Exercise directions: The answer should be the lines from the one with "(43, 43): 1.65" through the final line of the entries, restated word for word.
Exercise inputs START
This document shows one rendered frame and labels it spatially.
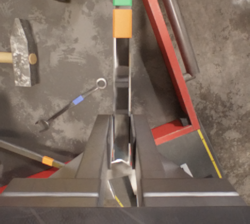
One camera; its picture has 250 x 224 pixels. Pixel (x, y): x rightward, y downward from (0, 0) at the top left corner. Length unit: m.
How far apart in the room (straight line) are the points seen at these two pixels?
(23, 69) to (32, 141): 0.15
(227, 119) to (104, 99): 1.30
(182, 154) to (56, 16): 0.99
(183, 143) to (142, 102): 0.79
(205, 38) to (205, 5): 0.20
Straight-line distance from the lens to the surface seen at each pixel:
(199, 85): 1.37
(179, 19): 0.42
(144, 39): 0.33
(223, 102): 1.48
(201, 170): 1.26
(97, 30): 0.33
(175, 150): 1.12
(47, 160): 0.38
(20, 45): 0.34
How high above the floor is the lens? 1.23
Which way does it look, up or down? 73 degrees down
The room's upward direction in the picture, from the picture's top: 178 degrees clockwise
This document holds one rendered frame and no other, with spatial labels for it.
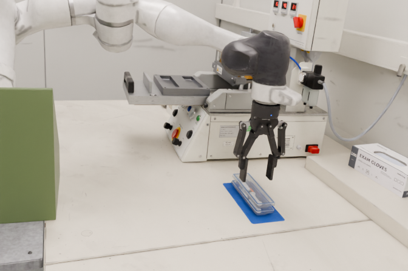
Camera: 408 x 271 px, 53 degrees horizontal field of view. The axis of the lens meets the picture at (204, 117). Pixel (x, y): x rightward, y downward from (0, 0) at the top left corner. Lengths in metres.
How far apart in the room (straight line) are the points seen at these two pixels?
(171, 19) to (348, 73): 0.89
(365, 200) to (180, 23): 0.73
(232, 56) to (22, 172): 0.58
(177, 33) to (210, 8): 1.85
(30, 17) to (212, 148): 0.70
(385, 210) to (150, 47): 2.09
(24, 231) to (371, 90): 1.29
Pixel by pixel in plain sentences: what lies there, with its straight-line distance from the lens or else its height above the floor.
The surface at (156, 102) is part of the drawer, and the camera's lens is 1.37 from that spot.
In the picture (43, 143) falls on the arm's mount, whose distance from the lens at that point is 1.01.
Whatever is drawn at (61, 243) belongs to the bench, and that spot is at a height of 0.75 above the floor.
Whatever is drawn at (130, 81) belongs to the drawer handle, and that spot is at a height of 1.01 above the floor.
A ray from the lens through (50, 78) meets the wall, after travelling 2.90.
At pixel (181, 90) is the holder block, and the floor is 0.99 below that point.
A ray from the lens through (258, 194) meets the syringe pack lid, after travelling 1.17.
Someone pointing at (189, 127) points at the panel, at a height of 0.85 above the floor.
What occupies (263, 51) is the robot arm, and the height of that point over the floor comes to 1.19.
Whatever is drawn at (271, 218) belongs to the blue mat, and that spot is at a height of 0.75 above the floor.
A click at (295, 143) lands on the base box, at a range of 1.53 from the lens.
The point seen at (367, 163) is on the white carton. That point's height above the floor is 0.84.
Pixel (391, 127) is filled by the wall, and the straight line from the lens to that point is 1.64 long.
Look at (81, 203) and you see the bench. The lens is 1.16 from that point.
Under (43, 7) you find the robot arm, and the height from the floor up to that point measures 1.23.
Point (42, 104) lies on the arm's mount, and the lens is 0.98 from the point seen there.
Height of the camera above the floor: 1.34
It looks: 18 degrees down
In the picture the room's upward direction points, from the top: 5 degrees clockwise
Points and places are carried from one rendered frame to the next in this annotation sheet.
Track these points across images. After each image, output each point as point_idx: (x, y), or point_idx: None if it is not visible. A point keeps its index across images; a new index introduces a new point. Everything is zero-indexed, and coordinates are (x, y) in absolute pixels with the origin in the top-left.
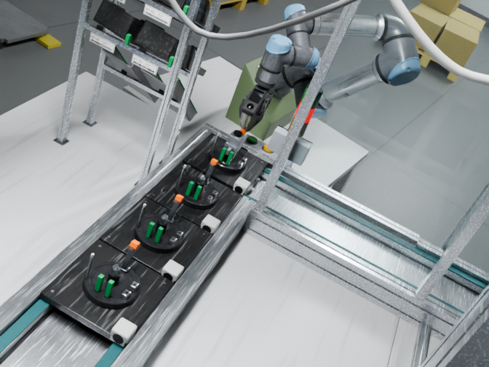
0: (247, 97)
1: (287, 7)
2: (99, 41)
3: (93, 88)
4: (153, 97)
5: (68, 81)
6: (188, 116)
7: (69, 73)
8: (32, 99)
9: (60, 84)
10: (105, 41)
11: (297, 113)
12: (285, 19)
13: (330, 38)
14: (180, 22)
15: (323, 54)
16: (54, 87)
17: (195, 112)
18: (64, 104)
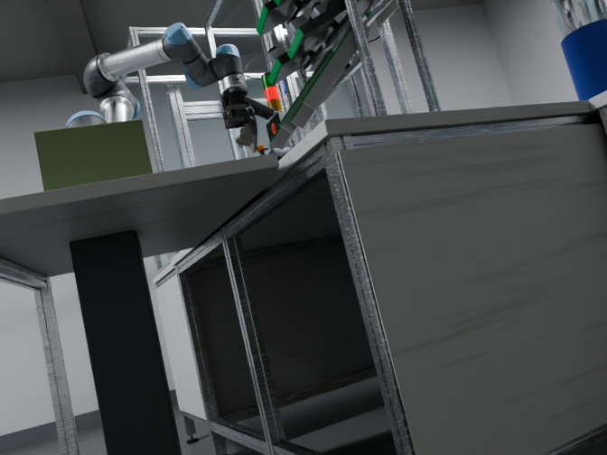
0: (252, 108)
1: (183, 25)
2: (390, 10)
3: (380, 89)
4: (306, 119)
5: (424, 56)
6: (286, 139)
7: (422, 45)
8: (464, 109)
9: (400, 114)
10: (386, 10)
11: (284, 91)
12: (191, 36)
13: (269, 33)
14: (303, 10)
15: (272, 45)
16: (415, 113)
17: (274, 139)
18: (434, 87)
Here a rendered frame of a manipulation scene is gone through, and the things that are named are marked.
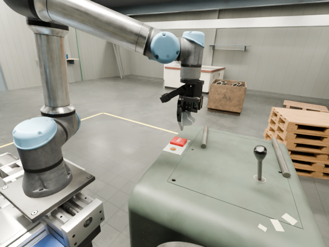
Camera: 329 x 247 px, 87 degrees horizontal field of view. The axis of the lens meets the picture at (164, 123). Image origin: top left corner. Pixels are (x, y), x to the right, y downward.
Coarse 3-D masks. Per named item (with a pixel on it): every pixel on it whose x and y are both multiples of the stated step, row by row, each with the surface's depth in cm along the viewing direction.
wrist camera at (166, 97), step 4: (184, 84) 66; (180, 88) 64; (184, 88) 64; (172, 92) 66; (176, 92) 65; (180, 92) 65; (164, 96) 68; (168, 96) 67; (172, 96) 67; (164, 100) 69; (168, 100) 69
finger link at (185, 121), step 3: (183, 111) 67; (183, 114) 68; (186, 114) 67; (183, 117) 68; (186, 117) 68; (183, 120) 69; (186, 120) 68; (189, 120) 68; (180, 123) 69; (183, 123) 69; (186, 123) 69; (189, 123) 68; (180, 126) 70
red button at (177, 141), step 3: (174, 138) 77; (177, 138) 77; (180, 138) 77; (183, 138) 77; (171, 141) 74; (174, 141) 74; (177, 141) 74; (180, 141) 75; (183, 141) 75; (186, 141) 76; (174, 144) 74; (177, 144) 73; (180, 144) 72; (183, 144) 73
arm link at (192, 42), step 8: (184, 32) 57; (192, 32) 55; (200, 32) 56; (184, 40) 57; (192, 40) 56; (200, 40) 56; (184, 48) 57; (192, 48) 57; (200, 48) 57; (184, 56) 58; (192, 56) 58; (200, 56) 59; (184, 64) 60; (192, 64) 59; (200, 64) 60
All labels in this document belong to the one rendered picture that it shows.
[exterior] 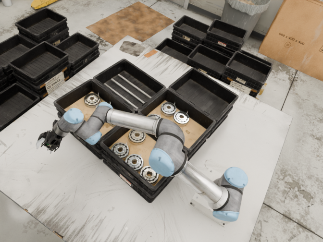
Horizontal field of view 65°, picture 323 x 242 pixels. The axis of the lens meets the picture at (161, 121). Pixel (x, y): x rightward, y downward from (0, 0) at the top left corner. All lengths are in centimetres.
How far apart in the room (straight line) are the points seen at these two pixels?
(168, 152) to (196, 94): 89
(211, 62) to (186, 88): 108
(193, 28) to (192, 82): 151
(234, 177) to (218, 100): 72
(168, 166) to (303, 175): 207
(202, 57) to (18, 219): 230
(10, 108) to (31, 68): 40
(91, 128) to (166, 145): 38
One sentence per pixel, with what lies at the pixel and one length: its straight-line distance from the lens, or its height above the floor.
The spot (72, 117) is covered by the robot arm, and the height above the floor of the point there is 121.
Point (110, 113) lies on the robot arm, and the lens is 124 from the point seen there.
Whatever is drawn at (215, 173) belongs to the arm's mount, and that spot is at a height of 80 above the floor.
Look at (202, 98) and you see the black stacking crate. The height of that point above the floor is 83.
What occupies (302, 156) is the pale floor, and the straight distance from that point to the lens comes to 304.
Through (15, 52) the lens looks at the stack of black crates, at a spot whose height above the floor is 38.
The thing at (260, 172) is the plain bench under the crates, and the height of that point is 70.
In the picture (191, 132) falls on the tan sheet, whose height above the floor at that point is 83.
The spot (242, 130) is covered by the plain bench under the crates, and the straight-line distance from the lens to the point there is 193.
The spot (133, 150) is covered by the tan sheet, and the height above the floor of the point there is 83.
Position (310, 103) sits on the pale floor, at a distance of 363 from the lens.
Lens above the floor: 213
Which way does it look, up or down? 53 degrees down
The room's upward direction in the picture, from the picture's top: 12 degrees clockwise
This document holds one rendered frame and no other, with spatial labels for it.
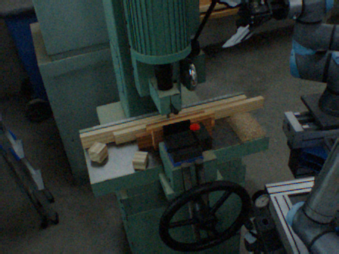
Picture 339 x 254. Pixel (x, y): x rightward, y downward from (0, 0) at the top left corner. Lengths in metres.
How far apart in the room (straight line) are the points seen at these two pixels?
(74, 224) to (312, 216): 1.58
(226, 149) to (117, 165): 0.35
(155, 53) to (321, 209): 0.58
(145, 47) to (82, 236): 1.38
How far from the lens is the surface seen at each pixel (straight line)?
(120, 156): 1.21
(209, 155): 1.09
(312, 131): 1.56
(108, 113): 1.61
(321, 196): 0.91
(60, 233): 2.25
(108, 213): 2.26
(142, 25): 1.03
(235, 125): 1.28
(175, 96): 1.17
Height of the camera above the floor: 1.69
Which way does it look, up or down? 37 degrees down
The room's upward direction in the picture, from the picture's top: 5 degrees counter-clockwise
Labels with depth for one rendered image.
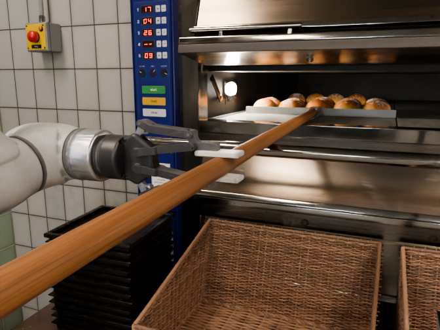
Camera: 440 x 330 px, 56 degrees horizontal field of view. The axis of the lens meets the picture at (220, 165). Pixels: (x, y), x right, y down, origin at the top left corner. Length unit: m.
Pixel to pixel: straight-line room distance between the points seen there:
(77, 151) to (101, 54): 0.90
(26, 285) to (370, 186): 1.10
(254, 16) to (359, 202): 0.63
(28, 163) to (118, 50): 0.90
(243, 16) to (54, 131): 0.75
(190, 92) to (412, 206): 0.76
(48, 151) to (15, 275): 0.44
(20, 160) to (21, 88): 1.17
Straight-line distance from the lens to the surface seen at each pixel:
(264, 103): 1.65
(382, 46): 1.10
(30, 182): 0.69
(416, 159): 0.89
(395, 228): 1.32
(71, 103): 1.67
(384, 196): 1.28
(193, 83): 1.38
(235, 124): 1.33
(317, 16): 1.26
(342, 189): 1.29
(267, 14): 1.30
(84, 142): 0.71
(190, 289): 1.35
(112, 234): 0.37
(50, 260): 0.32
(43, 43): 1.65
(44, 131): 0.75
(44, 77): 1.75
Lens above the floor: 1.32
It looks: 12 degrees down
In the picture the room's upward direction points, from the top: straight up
Exercise inputs END
Finished exercise:
(43, 43): 1.65
(44, 131): 0.75
(44, 77): 1.75
Lens above the floor: 1.32
It looks: 12 degrees down
In the picture the room's upward direction points, from the top: straight up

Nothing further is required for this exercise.